A cargo de Miguel Pajares, antropólogo
Lunes 4 de mayo a las 18.30 h.
Espacio Vía Favència (Vía Favència 288, A)

El reconocimiento de derechos políticos en una sociedad determinada está estrechamente vinculado al concepto de ciudadanía. El caso del derecho de voto de las mujeres es un ejemplo claro en este sentido: hasta que no se logró el sufragio universal, las mujeres no accedieron a una ciudadanía plena.

¿Qué pasa con el colectivo de personas residentes extranjeras?
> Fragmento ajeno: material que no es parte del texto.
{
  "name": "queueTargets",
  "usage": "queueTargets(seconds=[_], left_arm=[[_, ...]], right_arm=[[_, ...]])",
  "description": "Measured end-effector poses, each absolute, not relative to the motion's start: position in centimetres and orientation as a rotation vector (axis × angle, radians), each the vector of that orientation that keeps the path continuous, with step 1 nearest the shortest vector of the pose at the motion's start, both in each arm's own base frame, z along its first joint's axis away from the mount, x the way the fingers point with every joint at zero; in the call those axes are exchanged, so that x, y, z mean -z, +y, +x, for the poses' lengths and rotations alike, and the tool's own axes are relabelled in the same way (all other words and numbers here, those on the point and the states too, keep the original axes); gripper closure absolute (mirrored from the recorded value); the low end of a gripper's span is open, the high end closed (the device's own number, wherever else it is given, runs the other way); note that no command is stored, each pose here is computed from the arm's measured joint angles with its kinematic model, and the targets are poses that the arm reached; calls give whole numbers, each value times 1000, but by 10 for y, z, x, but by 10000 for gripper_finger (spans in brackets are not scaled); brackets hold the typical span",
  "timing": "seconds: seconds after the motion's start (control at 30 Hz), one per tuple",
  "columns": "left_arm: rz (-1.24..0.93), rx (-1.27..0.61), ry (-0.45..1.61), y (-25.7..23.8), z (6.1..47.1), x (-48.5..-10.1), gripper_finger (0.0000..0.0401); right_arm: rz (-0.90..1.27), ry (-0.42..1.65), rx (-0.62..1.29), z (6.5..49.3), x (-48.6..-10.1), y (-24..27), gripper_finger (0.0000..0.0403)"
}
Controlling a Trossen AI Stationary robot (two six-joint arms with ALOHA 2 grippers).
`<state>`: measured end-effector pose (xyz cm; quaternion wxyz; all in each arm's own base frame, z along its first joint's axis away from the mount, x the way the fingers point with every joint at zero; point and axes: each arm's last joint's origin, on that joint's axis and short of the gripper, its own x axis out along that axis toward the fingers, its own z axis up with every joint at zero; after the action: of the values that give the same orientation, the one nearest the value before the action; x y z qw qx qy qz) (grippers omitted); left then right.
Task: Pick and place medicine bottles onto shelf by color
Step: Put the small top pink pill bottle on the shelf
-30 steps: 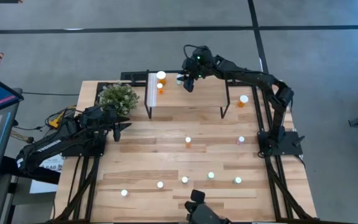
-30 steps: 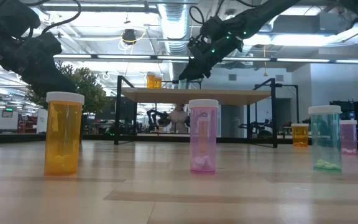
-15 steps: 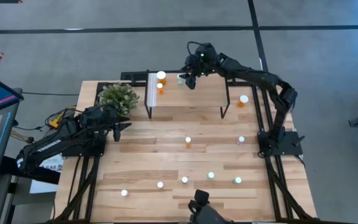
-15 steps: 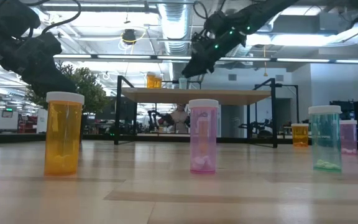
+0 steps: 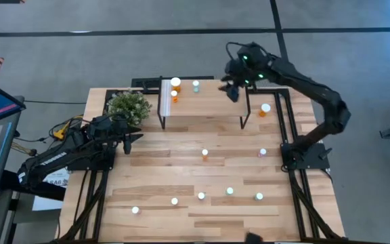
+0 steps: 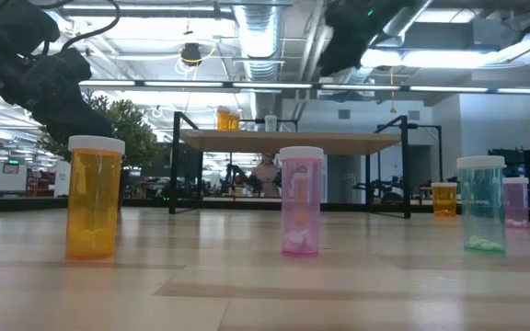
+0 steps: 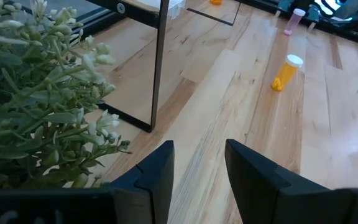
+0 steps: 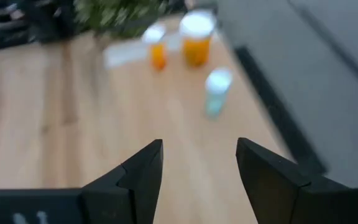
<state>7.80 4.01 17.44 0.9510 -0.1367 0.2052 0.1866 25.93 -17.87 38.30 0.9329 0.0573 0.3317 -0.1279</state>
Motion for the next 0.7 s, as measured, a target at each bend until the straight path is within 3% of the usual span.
queueTargets(seconds=[0.27, 0.7], left_arm=[[-278, -380, 417, 40, 78, -174, 271], [-278, -380, 417, 40, 78, -174, 271]], right_arm=[[237, 873, 250, 229, -378, -117, 177], [456, 959, 346, 178, -280, -45, 178]])
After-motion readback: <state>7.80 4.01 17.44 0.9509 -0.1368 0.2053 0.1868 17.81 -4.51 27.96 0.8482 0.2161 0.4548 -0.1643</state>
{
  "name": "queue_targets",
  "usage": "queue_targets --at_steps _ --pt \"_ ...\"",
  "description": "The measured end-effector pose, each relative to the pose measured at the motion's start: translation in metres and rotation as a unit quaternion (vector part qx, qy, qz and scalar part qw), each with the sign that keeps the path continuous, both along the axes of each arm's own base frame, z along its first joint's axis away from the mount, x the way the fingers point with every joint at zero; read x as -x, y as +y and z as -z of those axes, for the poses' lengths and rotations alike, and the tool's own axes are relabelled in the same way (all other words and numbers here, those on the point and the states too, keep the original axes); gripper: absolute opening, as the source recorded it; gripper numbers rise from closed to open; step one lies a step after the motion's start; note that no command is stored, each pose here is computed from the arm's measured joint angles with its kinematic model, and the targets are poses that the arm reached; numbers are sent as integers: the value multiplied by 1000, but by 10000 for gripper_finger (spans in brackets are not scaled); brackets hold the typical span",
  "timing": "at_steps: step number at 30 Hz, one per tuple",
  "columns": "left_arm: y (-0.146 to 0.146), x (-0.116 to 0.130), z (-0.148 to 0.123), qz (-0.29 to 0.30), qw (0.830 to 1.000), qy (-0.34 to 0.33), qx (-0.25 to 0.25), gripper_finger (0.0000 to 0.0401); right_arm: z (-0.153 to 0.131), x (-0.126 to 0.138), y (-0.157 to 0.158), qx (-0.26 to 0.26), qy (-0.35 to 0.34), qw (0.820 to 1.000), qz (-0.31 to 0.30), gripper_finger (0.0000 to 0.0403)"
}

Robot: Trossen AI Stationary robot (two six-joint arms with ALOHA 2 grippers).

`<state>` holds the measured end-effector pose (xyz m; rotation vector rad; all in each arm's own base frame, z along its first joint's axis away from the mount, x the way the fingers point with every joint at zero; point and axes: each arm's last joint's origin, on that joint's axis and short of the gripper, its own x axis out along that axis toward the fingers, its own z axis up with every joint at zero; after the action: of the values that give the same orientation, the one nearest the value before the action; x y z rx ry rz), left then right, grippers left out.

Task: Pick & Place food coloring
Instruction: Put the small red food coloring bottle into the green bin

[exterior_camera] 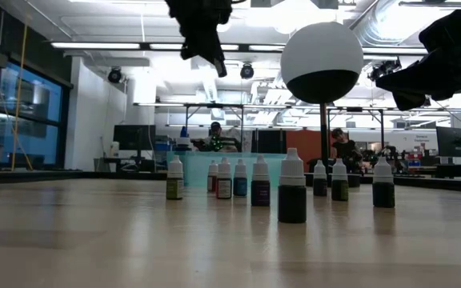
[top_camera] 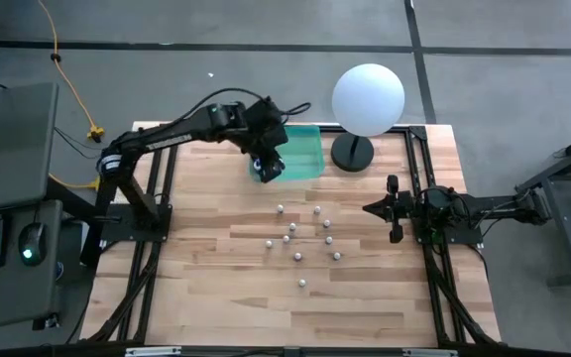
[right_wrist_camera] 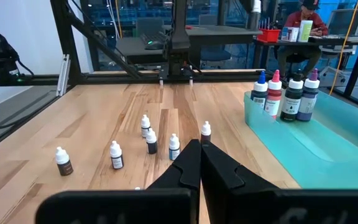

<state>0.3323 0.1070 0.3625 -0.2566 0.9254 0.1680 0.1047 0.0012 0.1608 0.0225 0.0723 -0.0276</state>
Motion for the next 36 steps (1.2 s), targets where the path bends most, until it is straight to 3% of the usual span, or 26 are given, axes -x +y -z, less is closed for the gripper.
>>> queue_targets --at_steps 3,9,18,28,36 --pt "11 -17 -3 26 999 34 -22 55 0 0 0 0 0 1000 0 0" --pt "51 -32 8 12 991 124 -41 55 0 0 0 2 0 1000 0 0" --pt "103 -40 56 -41 981 190 -26 55 0 0 0 2 0 1000 0 0" --pt "116 -69 104 -52 980 193 -17 55 0 0 0 0 0 1000 0 0" --pt "115 -86 120 -90 982 166 -10 55 0 0 0 0 0 1000 0 0"
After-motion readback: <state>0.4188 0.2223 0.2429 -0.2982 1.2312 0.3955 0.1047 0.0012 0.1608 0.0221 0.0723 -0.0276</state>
En el Estado Español, la Constitución (1978) reconoce el derecho a voto exclusivamente a las personas de nacionalidad española. Más adelante, después del Tratado de Maastricht (1992), se reconoce el derecho a sufragio activo y pasivo en las elecciones municipales a los nacionales de los Estados miembros de la Unión Europea, como elemento para la construcción del concepto de ‘ciudadanía europea’.

En cuanto a los extranjeros no comunitarios, la Ley Orgánica Sobre Derechos y Libertades de los Extranjeros sólo reconoce el derecho a voto en las elecciones municipales de acuerdo con criterios de reciprocidad, es decir, teniendo en cuenta los derechos reconocidos a los españoles residentes en los países de origen (es el caso, entre otros, de Ecuador, Colombia, Bolivia, Perú o Chile).

Esta restricción supone, en la práctica, que colectivos de personas que llevan años entre nosotros -por ejemplo, los procedentes del Marruecos, Pakistán, Armenia...-, no puedan ejercer el derecho a decidir quién tiene que gobernar ni tan sólo en la política municipal.

¿Tiene sentido negar el derecho a participar en la política municipal a vecinos y vecinas en función de su origen, y no en función de su residencia? ¿Cómo queremos construir una sociedad verdaderamente cohesionada con estas desigualdades de base? ¿En un mundo pretendidamente ‘transnacional’ y ‘multicultural’, es lógico mantener un concepto de ciudadanía fundamentado en la nacionalidad?

¡Queremos saber sobre estas y más cosas... Os esperamos!